The method has been developed primarily for convolutional networks. It can be used for transformers, but it can only substitute all linear layers within them, so there won't be a lot of memory saving (I think less than 2x).

We are working on a general version of ActNN, which automatically quantizes all the layers. Please stay tuned.

Jack47 commented 3 years ago

The method has been developed primarily for convolutional networks. It can be used for transformers, but it can only substitute all linear layers within them, so there won't be a lot of memory saving (I think less than 2x).

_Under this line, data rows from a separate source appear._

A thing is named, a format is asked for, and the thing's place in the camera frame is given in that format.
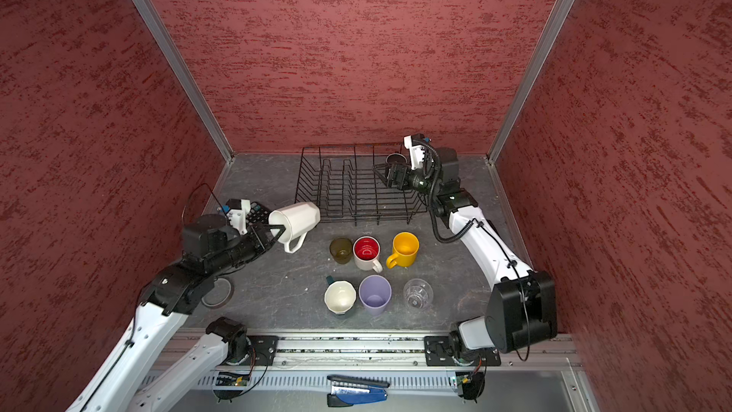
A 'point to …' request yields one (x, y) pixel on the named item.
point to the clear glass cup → (417, 293)
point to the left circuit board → (230, 379)
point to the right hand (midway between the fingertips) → (380, 173)
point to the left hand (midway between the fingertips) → (285, 236)
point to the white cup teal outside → (339, 296)
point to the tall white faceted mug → (296, 219)
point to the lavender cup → (375, 292)
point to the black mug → (397, 158)
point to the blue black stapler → (347, 390)
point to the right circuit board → (470, 384)
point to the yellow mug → (405, 249)
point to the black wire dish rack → (349, 184)
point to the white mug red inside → (366, 250)
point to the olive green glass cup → (340, 248)
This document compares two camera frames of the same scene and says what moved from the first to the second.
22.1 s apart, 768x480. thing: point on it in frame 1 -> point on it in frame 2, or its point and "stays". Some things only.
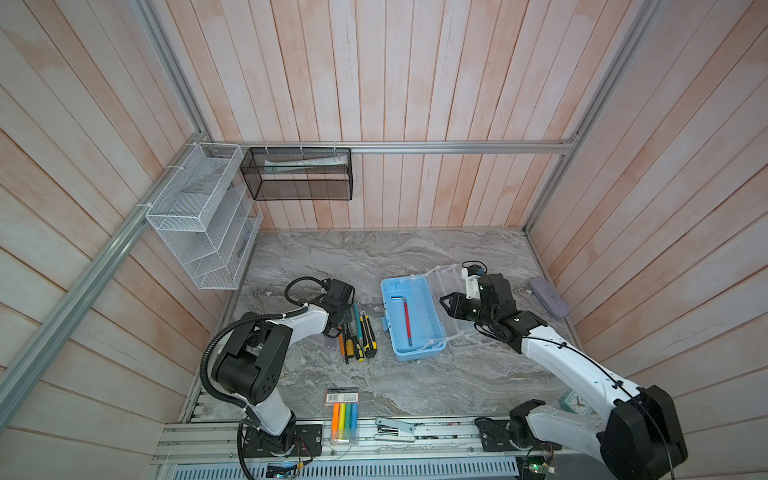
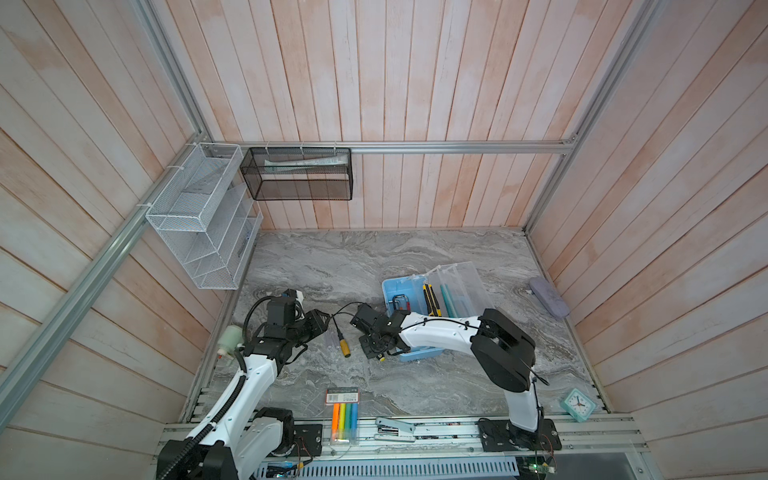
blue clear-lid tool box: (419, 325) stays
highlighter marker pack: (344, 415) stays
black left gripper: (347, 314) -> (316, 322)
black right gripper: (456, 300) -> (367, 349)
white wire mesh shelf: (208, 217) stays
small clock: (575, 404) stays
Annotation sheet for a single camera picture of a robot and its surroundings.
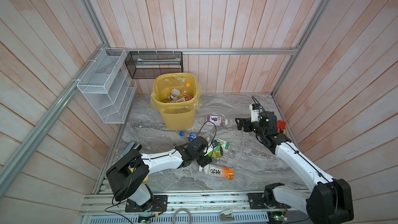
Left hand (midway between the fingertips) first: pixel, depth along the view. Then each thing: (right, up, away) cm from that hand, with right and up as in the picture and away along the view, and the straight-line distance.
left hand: (205, 153), depth 86 cm
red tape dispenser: (+50, +15, +12) cm, 54 cm away
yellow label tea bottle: (-10, +37, +8) cm, 39 cm away
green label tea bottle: (+6, +2, -6) cm, 9 cm away
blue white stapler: (-43, +3, +4) cm, 43 cm away
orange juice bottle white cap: (+6, -7, -7) cm, 12 cm away
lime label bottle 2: (-18, +35, +8) cm, 40 cm away
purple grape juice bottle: (+8, +17, +15) cm, 24 cm away
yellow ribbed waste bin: (-17, +21, +1) cm, 27 cm away
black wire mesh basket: (-38, +55, +15) cm, 68 cm away
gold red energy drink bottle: (-11, +31, -2) cm, 33 cm away
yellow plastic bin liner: (-25, +41, +9) cm, 49 cm away
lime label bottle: (+13, +4, +4) cm, 14 cm away
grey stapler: (+9, -24, -16) cm, 30 cm away
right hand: (+21, +20, -2) cm, 29 cm away
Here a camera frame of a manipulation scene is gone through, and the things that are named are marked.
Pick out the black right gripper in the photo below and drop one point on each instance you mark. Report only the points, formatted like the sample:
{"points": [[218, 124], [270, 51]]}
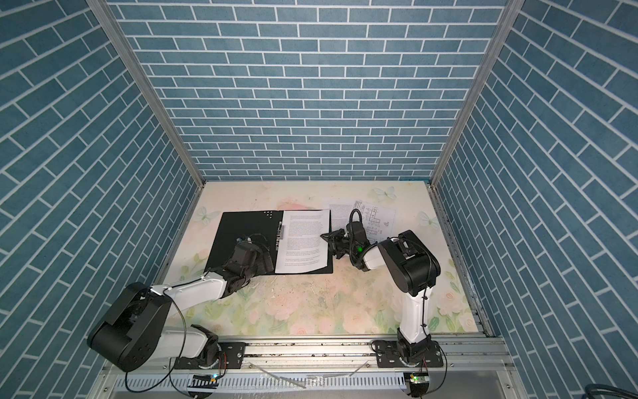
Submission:
{"points": [[334, 239]]}

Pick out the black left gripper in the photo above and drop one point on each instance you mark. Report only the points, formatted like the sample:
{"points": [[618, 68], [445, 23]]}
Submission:
{"points": [[262, 268]]}

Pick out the text printed paper sheet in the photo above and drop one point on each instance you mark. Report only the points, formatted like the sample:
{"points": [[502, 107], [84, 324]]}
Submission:
{"points": [[301, 249]]}

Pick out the red folder with black inside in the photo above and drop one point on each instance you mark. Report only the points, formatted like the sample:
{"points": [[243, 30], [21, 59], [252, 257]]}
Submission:
{"points": [[261, 227]]}

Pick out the technical drawing paper sheet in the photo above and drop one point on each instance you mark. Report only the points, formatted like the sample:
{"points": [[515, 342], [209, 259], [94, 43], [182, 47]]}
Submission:
{"points": [[378, 221]]}

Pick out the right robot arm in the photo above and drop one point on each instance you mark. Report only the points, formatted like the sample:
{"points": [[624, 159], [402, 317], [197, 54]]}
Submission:
{"points": [[412, 266]]}

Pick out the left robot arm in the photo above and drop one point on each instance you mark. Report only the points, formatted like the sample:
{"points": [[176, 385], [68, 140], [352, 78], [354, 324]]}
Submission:
{"points": [[133, 330]]}

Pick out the text paper sheet far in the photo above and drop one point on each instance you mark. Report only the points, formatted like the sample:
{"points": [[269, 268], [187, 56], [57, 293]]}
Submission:
{"points": [[340, 213]]}

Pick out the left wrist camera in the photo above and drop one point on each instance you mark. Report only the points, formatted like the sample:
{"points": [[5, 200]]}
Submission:
{"points": [[247, 244]]}

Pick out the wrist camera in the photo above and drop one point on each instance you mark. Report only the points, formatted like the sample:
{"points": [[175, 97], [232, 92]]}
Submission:
{"points": [[247, 244], [355, 232]]}

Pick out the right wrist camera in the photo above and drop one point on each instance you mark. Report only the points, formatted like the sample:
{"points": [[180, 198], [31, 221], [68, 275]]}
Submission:
{"points": [[355, 232]]}

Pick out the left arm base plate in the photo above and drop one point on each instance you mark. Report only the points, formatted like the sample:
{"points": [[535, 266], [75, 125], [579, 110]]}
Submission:
{"points": [[220, 356]]}

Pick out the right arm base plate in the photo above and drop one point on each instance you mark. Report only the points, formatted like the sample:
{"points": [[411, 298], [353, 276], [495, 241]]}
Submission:
{"points": [[408, 354]]}

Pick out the aluminium front rail frame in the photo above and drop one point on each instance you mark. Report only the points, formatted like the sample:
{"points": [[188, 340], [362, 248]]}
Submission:
{"points": [[460, 366]]}

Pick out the aluminium right corner post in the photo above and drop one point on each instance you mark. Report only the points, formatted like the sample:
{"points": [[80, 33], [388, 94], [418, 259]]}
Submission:
{"points": [[494, 48]]}

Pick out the aluminium corner post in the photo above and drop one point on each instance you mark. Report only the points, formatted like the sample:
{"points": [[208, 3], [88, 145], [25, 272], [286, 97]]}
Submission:
{"points": [[118, 39], [494, 48]]}

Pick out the aluminium left corner post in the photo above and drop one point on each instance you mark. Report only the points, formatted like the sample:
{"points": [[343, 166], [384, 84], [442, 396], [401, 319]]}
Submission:
{"points": [[118, 39]]}

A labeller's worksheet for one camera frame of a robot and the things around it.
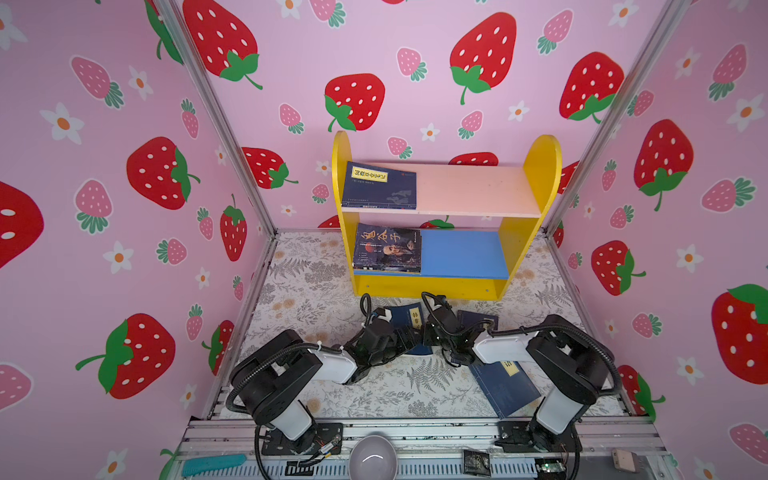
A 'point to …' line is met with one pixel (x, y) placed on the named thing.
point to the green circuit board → (550, 468)
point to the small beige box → (625, 460)
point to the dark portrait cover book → (388, 248)
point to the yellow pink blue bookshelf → (458, 264)
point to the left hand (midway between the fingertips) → (419, 338)
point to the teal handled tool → (201, 465)
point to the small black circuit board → (476, 463)
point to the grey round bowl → (373, 457)
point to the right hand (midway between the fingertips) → (418, 332)

This is because activation memory usage is higher in CNN, in contrast, weight is majority in transformers?

We are working on a general version of ActNN, which automatically quantizes all the layers. Please stay tuned.

Cool, this sounds interesting! May I know the ideas about how to automatically quantizes all layers? Because I read the source code and find actnn implementing operators in order to discard input and save the quantized input(activation) in ctx. so seems it's hard to automatically quantizes all layers by add hooks before forward and backward, which is a more elegant way.

cjf00000 commented 3 years ago

In ActNN we only consider compressing the activations. In principle, ActNN can be combined with other frameworks that deals with the weight memory (e.g. ZeRO-Offload, not tested though).

We currently have a dedicated compression strategy for each type of layer (conv, linear, bn, etc.). The strategy is derived analytically for best compression ratio. As the multi-head attention layer is somewhat complicated we didn't derive a compression strategy for it in the current version of the paper. In the next general version we are using a universal compression strategy across all types of layers.

For implementation, it involves modifying PyTorch itself.

Jack47 commented 3 years ago

In ActNN we only consider compressing the activations. In principle, ActNN can be combined with other frameworks that deals with the weight memory (e.g. ZeRO-Offload, not tested though).

Sure, maybe we can also compress parameters in transformer? I will try to find out whether we can combine ZeRO with ActNN.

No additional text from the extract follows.